Tuesday, 22 March 2016

Conscientious Objectors at Bedfordshire Appeals Tribunal

Luton Town Hall 1911 [Z1306/75/10/23/8]

Wednesday 22nd March 1916: The Appeals Tribunal for Bedfordshire sat for the first time today at Luton Town Hall to hear appeals against the decisions taken by tribunals in respect of applications for exemption from military service. All the morning and part of the afternoon was devoted to hearing appeals by conscientious objectors.

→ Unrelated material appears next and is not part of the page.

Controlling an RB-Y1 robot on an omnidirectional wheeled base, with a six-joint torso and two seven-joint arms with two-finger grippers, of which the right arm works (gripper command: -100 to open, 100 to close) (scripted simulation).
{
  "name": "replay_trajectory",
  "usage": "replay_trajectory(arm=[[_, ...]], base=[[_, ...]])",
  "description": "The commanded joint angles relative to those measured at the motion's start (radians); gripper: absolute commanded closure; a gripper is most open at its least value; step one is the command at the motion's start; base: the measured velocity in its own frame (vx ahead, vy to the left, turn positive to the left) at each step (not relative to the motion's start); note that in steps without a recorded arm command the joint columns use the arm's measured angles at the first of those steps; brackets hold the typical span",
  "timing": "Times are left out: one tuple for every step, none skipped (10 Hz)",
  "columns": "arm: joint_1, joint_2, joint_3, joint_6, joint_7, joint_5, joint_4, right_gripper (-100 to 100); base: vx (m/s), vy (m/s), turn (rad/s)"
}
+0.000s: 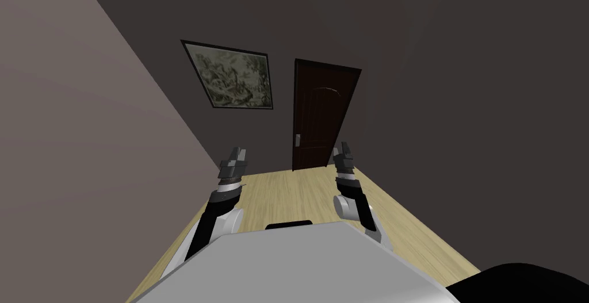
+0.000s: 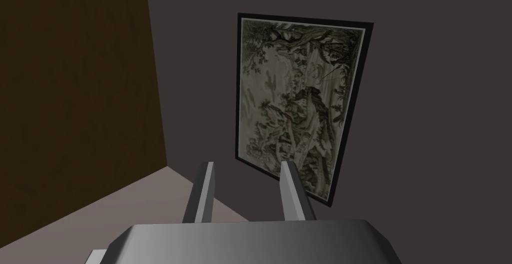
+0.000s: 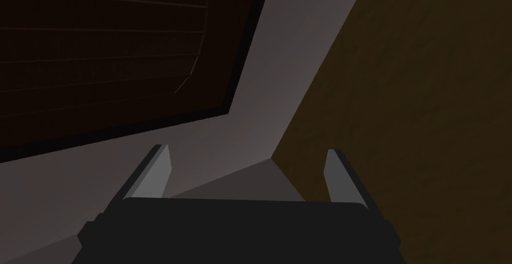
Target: Pull the door open
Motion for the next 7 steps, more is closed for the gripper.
replay_trajectory(arm=[[-0.015,-0.008,0.003,-0.009,0.02,0.016,0.037,-100],[-0.026,-0.014,0.004,-0.012,0.032,0.025,0.059,-100],[-0.037,-0.02,0.004,-0.015,0.043,0.035,0.082,-100],[-0.048,-0.026,0.004,-0.018,0.055,0.044,0.104,-100],[-0.06,-0.032,0.005,-0.021,0.068,0.055,0.129,-100],[-0.073,-0.039,0.005,-0.024,0.082,0.066,0.155,-100],[-0.086,-0.045,0.005,-0.028,0.095,0.077,0.181,-100]], base=[[0.085,0.029,-0.029],[0.095,0.028,-0.031],[0.096,0.02,-0.027],[0.084,0.019,-0.032],[0.08,0.031,-0.038],[0.091,0.037,-0.028],[0.101,0.022,-0.039]])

The Chairman stated that he was looking for evidence that an applicant’s conscientious objection was genuine and of long standing, and would attach weight to any evidence that the applicant belonged to a religious body with well-known views on this question, or to proof that his opinions had been openly expressed fro a considerable period of term.

The first applicant, who appeared to have left the Church of England because he did not want to take on parish work and had a grievance against the vicar, was dismissed as a “bona-fide shirker”. The second case to be heard involved a member of the Society of Friends who had been ordered to undertake non-combatant service by the local tribunal, but who believed to play any part, even as a non-combatant, would be as bad as being a soldier and carrying a rifle. He refused to accept exemption on condition that he would accept employment in some work which the Tribunal considered of national importance and his application was refused.

The longest case was an appeal by the military representative against the absolute exemption of an individual who described himself as an “ambassador of God”. It was alleged that the man’s conscientious objection was not proved, that he had equivocated in reply to questions, and that he had used his influence to prevent others engaging in military service. After discussing the case in private, the decision of the local tribunal was confirmed and the man exempted. One case was adjourned for a fortnight to give the applicant time to prove that he was to be engaged on work of national importance, such as for a railway or dock company. The majority of the remaining cases were also refused, including an appeal by a member of the International Bible Students’ Association who stated he was prepared to accept “the extreme penalty” for refusing to serve.

All the conscientious objectors whose appeals were refused asked permission to appeal to the Central Appeals Tribunal. They were told this would only be possible if an important question of principle was raised, which in these cases it was not.